Acho que acabo de perceber um grave erro no meu livro, não que esse seja um momento propício para uma epifania.
— Não assuste a coitada. — repreende Martha ao se aproximar. — Tente não pensa muito nisso, querida. Há uma chance dele apenas estar fazendo isso para irritar o príncipe, então não irá levar adiante a sua ideia.
— E o príncipe nunca deixaria alguém tocar em você. — comenta Cherly.
— Por que? — questiona uma empregada, desconfiada.

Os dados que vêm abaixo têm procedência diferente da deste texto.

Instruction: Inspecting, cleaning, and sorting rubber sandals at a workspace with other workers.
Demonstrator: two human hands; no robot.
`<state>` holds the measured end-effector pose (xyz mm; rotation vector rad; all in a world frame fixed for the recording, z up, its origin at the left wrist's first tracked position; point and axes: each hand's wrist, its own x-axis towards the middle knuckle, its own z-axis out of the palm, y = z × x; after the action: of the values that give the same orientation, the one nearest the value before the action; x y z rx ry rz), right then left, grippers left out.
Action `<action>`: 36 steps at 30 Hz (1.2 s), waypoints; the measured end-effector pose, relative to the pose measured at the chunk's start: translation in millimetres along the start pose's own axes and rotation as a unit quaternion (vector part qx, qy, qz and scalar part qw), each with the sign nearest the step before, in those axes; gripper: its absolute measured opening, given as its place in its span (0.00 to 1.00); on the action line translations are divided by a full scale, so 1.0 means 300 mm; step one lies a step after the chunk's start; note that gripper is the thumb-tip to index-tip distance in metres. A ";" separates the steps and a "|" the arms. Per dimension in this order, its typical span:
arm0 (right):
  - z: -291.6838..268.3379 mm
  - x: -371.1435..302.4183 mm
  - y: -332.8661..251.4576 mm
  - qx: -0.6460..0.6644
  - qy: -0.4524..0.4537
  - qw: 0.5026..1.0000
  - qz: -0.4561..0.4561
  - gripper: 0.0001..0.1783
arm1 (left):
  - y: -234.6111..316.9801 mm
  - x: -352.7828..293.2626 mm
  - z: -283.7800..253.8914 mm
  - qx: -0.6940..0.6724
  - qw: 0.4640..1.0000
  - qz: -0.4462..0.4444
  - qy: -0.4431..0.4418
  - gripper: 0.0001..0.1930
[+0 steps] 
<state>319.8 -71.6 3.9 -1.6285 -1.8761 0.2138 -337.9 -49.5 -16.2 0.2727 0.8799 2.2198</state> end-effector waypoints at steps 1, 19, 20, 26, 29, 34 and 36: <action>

Um calafrio nada agradável percorre o meu corpo e apenas nego com a cabeça. Ninguém pode saber das minhas conversas com o príncipe, pois tenho a leve impressão de que essa informação não estaria ao meu favor.
Cherly gesticula com desdém para a empregada curiosa e volta a me ajudar a colocar o restante da comida na bandeja. Depois dos pães, bolinhos, o bule e as duas xícaras estarem devidamente arrumados, ela me entrega a bandeja. O seu sorriso era um misto de "desculpa" e "vai ficar tudo bem". Martha era a mais otimista e deu um aperto em meu ombro em sinal de solidariedade. Ao ver o seu brilho vívido no olhar, tive mais certeza de que precisava salvá-la. E eu conseguiria se salvasse a minha pele primeiro.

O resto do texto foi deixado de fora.